Segment Start: Stored data

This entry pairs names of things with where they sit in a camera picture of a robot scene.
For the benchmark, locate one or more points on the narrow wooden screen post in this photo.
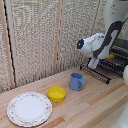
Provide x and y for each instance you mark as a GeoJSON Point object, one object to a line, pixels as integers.
{"type": "Point", "coordinates": [58, 36]}

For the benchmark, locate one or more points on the open toaster oven door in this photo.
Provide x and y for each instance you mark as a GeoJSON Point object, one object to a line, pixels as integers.
{"type": "Point", "coordinates": [95, 74]}

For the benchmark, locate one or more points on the wide wooden screen post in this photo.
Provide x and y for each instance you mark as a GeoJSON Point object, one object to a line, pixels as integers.
{"type": "Point", "coordinates": [6, 43]}

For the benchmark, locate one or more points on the black dish rack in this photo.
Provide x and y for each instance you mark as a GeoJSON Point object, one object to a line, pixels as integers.
{"type": "Point", "coordinates": [118, 61]}

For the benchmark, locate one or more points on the blue plastic mug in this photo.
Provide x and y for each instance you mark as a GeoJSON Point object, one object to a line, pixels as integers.
{"type": "Point", "coordinates": [76, 81]}

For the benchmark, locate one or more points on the white black Franka robot arm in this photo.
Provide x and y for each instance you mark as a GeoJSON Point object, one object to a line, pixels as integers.
{"type": "Point", "coordinates": [100, 43]}

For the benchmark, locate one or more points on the yellow plastic bowl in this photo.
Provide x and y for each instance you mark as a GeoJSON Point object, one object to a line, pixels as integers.
{"type": "Point", "coordinates": [56, 94]}

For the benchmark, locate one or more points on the white floral-rim plate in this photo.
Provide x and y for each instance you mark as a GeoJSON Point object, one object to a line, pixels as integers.
{"type": "Point", "coordinates": [29, 109]}

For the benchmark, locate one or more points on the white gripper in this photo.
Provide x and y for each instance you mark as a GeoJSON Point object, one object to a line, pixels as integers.
{"type": "Point", "coordinates": [93, 63]}

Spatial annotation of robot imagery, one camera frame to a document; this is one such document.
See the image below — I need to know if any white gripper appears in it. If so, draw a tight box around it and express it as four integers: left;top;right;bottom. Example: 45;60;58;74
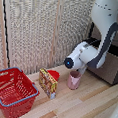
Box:
77;64;89;77

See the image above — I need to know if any pink plastic cup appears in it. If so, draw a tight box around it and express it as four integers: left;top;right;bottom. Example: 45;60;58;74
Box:
66;70;83;91

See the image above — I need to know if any red bowl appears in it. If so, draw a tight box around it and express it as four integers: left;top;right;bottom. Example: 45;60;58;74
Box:
47;69;61;83

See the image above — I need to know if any colourful food carton box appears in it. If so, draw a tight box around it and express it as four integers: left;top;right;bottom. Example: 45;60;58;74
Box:
37;67;59;100

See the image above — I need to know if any beige woven folding screen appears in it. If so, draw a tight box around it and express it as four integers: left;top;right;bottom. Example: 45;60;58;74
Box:
0;0;100;79

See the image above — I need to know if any red plastic shopping basket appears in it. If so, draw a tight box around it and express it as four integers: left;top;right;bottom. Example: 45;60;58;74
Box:
0;65;41;118

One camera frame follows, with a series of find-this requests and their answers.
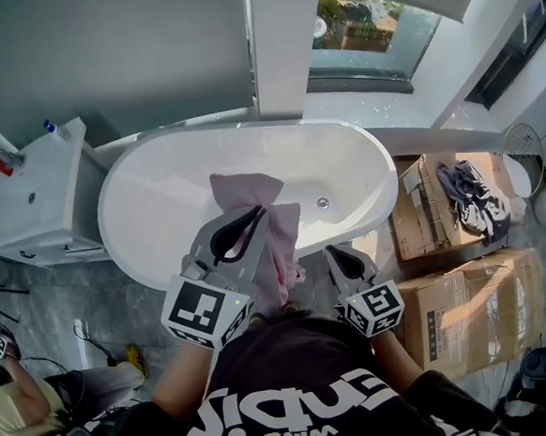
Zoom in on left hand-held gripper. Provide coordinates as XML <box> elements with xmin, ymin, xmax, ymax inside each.
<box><xmin>152</xmin><ymin>205</ymin><xmax>282</xmax><ymax>354</ymax></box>

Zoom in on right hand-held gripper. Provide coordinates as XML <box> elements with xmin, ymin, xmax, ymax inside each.
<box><xmin>325</xmin><ymin>240</ymin><xmax>408</xmax><ymax>341</ymax></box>

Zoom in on pink waffle-weave cloth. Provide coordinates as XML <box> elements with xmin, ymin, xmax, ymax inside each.
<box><xmin>208</xmin><ymin>165</ymin><xmax>310</xmax><ymax>311</ymax></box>

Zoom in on person's right forearm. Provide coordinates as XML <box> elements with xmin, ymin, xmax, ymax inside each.
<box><xmin>371</xmin><ymin>326</ymin><xmax>426</xmax><ymax>388</ymax></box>

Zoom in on person's left forearm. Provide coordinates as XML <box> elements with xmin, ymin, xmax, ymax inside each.
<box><xmin>145</xmin><ymin>341</ymin><xmax>224</xmax><ymax>425</ymax></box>

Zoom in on small cardboard box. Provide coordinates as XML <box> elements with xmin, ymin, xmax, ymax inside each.
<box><xmin>383</xmin><ymin>145</ymin><xmax>524</xmax><ymax>265</ymax></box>

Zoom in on white oval bathtub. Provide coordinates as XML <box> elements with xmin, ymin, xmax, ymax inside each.
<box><xmin>89</xmin><ymin>108</ymin><xmax>406</xmax><ymax>293</ymax></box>

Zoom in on person's black printed shirt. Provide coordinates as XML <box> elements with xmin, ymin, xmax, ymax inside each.
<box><xmin>100</xmin><ymin>295</ymin><xmax>512</xmax><ymax>436</ymax></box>

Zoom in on large taped cardboard box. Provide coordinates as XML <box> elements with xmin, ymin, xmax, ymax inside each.
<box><xmin>391</xmin><ymin>245</ymin><xmax>546</xmax><ymax>384</ymax></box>

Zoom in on grey crumpled clothes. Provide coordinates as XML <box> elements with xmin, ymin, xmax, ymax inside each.
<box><xmin>435</xmin><ymin>156</ymin><xmax>516</xmax><ymax>249</ymax></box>

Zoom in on white vanity cabinet with sink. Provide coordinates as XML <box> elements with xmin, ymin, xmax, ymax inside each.
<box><xmin>0</xmin><ymin>113</ymin><xmax>117</xmax><ymax>272</ymax></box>

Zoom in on white oval lid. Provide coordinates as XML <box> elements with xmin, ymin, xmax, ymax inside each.
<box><xmin>503</xmin><ymin>154</ymin><xmax>534</xmax><ymax>201</ymax></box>

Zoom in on white spray bottle blue cap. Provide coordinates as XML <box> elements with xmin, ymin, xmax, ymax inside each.
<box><xmin>41</xmin><ymin>117</ymin><xmax>73</xmax><ymax>140</ymax></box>

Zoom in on glass window with garden view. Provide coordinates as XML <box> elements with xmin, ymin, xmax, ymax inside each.
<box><xmin>302</xmin><ymin>0</ymin><xmax>448</xmax><ymax>101</ymax></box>

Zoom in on black equipment pile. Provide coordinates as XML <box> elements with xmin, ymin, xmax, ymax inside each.
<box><xmin>492</xmin><ymin>338</ymin><xmax>546</xmax><ymax>436</ymax></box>

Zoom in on large grey roller blind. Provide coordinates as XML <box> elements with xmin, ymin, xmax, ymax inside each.
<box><xmin>0</xmin><ymin>0</ymin><xmax>256</xmax><ymax>158</ymax></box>

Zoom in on chrome faucet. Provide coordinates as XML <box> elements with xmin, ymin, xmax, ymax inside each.
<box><xmin>0</xmin><ymin>143</ymin><xmax>25</xmax><ymax>172</ymax></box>

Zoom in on black framed window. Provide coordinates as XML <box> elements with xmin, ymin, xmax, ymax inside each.
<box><xmin>456</xmin><ymin>0</ymin><xmax>546</xmax><ymax>110</ymax></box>

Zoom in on person's white backpack strap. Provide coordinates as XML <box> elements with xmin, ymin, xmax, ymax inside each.
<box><xmin>429</xmin><ymin>411</ymin><xmax>479</xmax><ymax>436</ymax></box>

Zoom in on round wire fan guard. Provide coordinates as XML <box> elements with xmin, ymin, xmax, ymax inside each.
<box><xmin>500</xmin><ymin>121</ymin><xmax>545</xmax><ymax>160</ymax></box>

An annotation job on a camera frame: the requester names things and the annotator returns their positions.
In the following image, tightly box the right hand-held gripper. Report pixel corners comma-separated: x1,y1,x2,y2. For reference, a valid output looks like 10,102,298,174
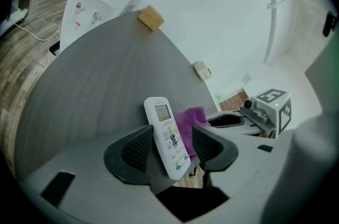
206,88,292,140

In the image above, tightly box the black head-worn camera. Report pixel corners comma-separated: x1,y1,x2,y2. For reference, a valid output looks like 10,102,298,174
322,12,338,38

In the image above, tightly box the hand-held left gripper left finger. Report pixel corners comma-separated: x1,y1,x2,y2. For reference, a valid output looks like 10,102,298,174
15,124,186,222

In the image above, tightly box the open wooden box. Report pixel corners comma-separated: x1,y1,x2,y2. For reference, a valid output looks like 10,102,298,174
137,5,165,32

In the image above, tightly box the cream plastic box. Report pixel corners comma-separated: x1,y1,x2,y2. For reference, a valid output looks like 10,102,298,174
192,60,212,82

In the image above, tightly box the white wall pipe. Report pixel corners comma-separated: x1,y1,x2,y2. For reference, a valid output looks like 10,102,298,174
261,0,296,65

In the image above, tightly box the grey gripper-mounted camera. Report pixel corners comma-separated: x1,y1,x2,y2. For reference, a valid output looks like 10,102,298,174
239,97,269,123

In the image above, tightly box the small white waste bin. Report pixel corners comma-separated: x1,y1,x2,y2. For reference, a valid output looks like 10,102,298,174
48,41,62,58

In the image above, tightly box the purple cleaning cloth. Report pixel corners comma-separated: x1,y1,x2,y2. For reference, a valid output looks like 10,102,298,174
173,106,211,160

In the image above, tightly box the white floor cable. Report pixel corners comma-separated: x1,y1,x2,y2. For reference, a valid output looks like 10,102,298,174
5,16,63,42

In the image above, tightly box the white water dispenser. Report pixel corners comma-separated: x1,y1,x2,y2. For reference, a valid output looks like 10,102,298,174
59,0,144,56

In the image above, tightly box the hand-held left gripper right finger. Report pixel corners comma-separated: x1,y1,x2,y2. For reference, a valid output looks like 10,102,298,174
191,124,292,223

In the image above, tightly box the white remote control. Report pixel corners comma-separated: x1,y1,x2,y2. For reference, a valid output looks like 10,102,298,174
144,96,192,181

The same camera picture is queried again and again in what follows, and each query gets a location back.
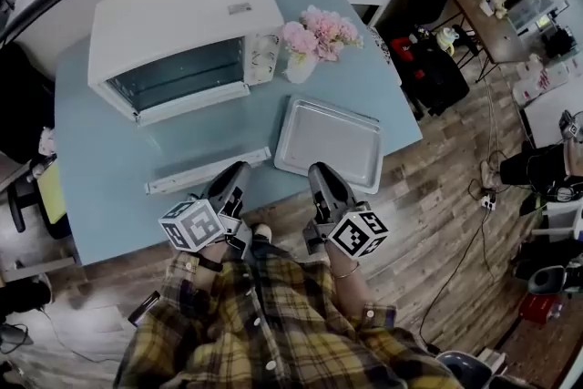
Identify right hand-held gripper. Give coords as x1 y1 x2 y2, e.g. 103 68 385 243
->
302 161 391 261

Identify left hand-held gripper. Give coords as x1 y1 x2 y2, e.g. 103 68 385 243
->
158 160 254 261

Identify silver baking tray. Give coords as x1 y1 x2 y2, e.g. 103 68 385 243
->
272 94 384 196

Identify white toaster oven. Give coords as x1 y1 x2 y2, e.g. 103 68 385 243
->
87 0 286 197

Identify person's right forearm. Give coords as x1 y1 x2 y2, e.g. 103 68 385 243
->
325 250 375 321

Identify person's left forearm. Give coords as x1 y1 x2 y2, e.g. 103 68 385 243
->
199 241 229 270

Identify person's white shoe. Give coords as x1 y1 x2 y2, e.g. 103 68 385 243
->
251 222 273 245

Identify black wristband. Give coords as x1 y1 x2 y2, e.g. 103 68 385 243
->
194 253 225 274

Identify gold bangle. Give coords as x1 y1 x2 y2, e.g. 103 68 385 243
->
331 261 362 281

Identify spotted white cushion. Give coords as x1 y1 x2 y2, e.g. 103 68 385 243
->
366 26 403 84

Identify black rectangular device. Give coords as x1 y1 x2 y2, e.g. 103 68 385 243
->
128 290 161 325

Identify yellow plaid shirt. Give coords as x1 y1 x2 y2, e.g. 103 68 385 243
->
113 241 464 389

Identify black backpack with red patch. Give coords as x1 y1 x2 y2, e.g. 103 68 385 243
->
390 36 471 118

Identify pink flowers in white vase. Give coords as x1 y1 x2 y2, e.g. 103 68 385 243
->
281 5 364 86

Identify chair with yellow seat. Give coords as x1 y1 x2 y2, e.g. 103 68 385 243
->
7 157 69 241

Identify pink white plush toy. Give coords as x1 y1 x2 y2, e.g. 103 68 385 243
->
38 127 58 156

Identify pale green kettle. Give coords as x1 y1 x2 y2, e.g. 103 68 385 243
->
435 26 460 56

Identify black mesh office chair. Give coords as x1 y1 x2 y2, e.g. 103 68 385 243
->
0 41 56 165

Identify brown desk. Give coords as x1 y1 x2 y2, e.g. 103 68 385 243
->
453 0 529 65

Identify grey white plastic chair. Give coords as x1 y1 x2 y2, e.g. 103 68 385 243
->
435 350 493 389

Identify red box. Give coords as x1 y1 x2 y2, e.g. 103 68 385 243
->
518 293 564 324

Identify black floor cable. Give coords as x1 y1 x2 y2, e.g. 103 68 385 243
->
417 209 493 339

Segment End: Stored data

Task directions:
All lines of the entries containing the string "yellow" must be shown in full.

Answer section:
For the benchmark, locate one or more points on the yellow plastic bowl in this photo.
Identify yellow plaid shirt. Give coords as x1 y1 x2 y2, e.g. 103 68 385 243
Identify chair with yellow seat. Give coords as x1 y1 x2 y2, e.g. 103 68 385 243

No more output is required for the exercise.